Extracted data entries
■ ■ ■

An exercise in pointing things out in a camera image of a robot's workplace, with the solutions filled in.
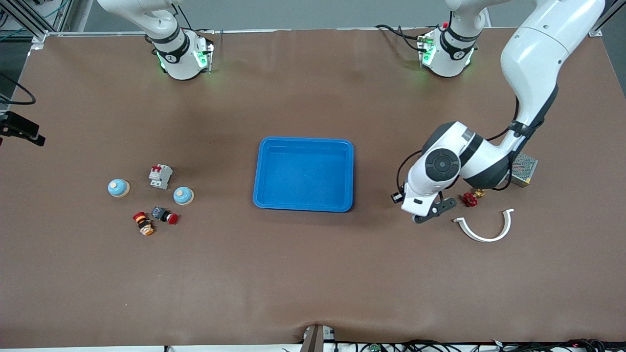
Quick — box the white curved pipe clamp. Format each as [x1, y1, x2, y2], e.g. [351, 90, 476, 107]
[452, 208, 515, 243]

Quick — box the blue plastic tray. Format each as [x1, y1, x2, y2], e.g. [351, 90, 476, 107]
[253, 136, 354, 213]

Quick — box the brown table mat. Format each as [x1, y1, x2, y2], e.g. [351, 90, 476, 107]
[0, 27, 626, 349]

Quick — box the metal mesh power supply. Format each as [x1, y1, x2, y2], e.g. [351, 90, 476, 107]
[509, 153, 539, 188]

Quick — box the white red circuit breaker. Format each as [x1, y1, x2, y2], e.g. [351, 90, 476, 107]
[149, 164, 173, 190]

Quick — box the yellow red emergency button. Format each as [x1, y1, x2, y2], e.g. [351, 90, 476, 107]
[133, 212, 156, 237]

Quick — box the red mushroom push button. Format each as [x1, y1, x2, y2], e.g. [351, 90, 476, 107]
[151, 206, 179, 225]

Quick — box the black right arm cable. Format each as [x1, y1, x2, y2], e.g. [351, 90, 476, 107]
[0, 73, 38, 106]

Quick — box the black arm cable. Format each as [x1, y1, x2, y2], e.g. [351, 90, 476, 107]
[396, 95, 536, 195]
[0, 73, 38, 106]

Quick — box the brass valve red handle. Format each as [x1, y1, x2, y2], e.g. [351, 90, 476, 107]
[462, 188, 487, 208]

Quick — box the aluminium frame strut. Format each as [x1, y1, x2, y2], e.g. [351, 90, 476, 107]
[0, 0, 49, 44]
[589, 0, 626, 38]

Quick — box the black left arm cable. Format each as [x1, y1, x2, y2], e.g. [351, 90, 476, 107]
[396, 95, 536, 195]

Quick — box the black cable bundle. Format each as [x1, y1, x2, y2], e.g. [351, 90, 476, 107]
[337, 339, 626, 352]

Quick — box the grey metal bracket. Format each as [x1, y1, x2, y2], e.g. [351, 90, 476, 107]
[299, 324, 336, 352]

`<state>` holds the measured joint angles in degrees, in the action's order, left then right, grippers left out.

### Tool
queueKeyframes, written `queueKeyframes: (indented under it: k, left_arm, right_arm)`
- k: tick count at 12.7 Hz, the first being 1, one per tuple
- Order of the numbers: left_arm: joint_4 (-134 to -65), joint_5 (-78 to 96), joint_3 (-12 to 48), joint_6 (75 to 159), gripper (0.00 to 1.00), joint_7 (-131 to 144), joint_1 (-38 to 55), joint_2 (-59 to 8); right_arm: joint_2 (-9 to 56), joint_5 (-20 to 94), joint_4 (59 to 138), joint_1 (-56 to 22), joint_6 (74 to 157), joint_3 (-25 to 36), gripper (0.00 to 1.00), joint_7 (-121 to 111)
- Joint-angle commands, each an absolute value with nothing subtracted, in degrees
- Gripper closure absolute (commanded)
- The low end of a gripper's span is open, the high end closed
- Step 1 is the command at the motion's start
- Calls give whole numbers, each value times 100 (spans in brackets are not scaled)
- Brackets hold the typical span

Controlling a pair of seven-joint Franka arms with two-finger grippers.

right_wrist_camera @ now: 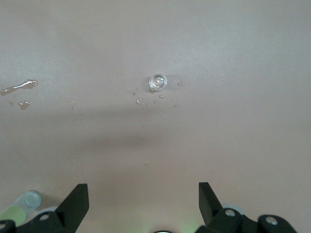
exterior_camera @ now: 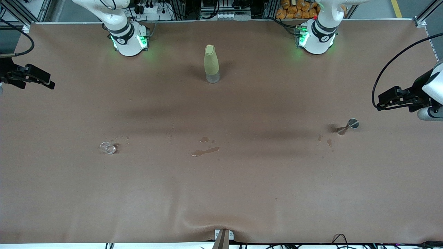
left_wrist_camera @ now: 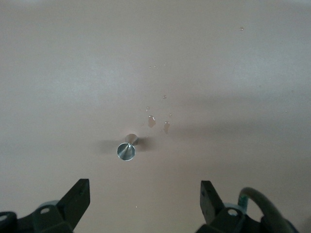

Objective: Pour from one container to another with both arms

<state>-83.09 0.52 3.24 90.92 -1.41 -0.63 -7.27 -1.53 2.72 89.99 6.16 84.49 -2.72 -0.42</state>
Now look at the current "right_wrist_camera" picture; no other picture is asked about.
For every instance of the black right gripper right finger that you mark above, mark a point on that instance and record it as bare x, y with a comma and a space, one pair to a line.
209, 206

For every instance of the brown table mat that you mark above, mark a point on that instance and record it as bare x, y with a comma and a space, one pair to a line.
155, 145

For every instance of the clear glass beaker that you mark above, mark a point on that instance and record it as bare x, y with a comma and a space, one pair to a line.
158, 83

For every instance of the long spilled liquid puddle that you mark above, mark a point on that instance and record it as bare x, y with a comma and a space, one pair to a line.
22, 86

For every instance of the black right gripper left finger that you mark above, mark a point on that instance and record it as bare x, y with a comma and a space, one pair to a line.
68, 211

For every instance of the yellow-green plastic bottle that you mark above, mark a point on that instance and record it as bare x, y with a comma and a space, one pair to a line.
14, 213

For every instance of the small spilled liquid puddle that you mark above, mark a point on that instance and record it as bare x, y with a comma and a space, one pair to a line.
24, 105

■ ■ ■

[WHAT TO PRODUCE] Copy out all the data exactly, skipping the pictures.

[SOLUTION FOR THIS EXERCISE]
An exercise in pointing things out in a camera image of a robot's workplace, with the solutions filled in.
Quick — box the white curved pipe clamp. Format each as [x1, y1, x2, y2], e.g. [351, 90, 476, 107]
[452, 208, 515, 243]

Quick — box the blue plastic tray. Format each as [x1, y1, x2, y2], e.g. [351, 90, 476, 107]
[253, 136, 354, 213]

Quick — box the brown table mat. Format each as [x1, y1, x2, y2], e.g. [351, 90, 476, 107]
[0, 27, 626, 349]

Quick — box the metal mesh power supply. Format each as [x1, y1, x2, y2], e.g. [351, 90, 476, 107]
[509, 153, 539, 188]

Quick — box the white red circuit breaker. Format each as [x1, y1, x2, y2], e.g. [351, 90, 476, 107]
[149, 164, 173, 190]

Quick — box the yellow red emergency button. Format each as [x1, y1, x2, y2], e.g. [351, 90, 476, 107]
[133, 212, 156, 237]

Quick — box the red mushroom push button. Format each as [x1, y1, x2, y2], e.g. [351, 90, 476, 107]
[151, 206, 179, 225]

Quick — box the black right arm cable. Format each as [x1, y1, x2, y2], e.g. [351, 90, 476, 107]
[0, 73, 38, 106]

Quick — box the black arm cable. Format each as [x1, y1, x2, y2], e.g. [351, 90, 476, 107]
[396, 95, 536, 195]
[0, 73, 38, 106]

Quick — box the brass valve red handle. Format each as [x1, y1, x2, y2], e.g. [351, 90, 476, 107]
[462, 188, 487, 208]

Quick — box the aluminium frame strut. Format each as [x1, y1, x2, y2], e.g. [351, 90, 476, 107]
[0, 0, 49, 44]
[589, 0, 626, 38]

Quick — box the black left arm cable. Format each as [x1, y1, x2, y2], e.g. [351, 90, 476, 107]
[396, 95, 536, 195]

Quick — box the black cable bundle. Format each as [x1, y1, x2, y2], e.g. [351, 90, 476, 107]
[337, 339, 626, 352]

Quick — box the grey metal bracket. Format each as [x1, y1, x2, y2], e.g. [351, 90, 476, 107]
[299, 324, 336, 352]

`<state>` holds the measured joint angles in degrees, in the action's order, left then right, grippers left out.

### Tool
queueKeyframes, written `queueKeyframes: (indented under it: k, left_arm, right_arm)`
- k: tick count at 12.7 Hz, the first being 1, one per tuple
- Order of the numbers: left_arm: joint_4 (-134 to -65), joint_5 (-78 to 96), joint_3 (-12 to 48), joint_6 (75 to 159), gripper (0.00 to 1.00), joint_7 (-131 to 144), joint_1 (-38 to 55), joint_2 (-59 to 8); right_arm: joint_2 (-9 to 56), joint_5 (-20 to 94), joint_4 (59 to 138), joint_1 (-56 to 22), joint_6 (74 to 157), joint_3 (-25 to 36), gripper (0.00 to 1.00), joint_7 (-121 to 111)
- Joint-angle commands, each an absolute value with nothing subtracted, in degrees
- Gripper closure absolute (commanded)
- The low end of a gripper's span is open, the high end closed
- Step 1 is the command at the motion's start
- Calls give whole numbers, each value times 100 (spans in brackets are not scaled)
- Brackets hold the typical span

Controlling a pair of seven-joint Franka arms with two-finger grippers.

right_wrist_camera @ now: 
exterior_camera @ now: 
left_wrist_camera @ now: 

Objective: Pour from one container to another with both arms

<state>-83.09 0.52 3.24 90.92 -1.41 -0.63 -7.27 -1.53 2.72 89.99 6.16 84.49 -2.72 -0.42</state>
Now look at the current "right_wrist_camera" picture; no other picture is asked about.
For every instance of the black right gripper right finger that you mark above, mark a point on that instance and record it as bare x, y with a comma and a space, one pair to a line.
209, 206

For every instance of the brown table mat that you mark above, mark a point on that instance and record it as bare x, y with a comma and a space, one pair to a line.
155, 145

For every instance of the clear glass beaker that you mark above, mark a point on that instance and record it as bare x, y with a comma and a space, one pair to a line.
158, 83

For every instance of the long spilled liquid puddle that you mark above, mark a point on that instance and record it as bare x, y with a comma and a space, one pair to a line.
22, 86

For every instance of the black right gripper left finger that you mark above, mark a point on that instance and record it as bare x, y with a comma and a space, one pair to a line.
68, 211

For every instance of the yellow-green plastic bottle that you mark above, mark a point on that instance and record it as bare x, y with a comma and a space, one pair to a line.
14, 213

For every instance of the small spilled liquid puddle that you mark above, mark a point on that instance and record it as bare x, y with a comma and a space, one pair to a line.
24, 105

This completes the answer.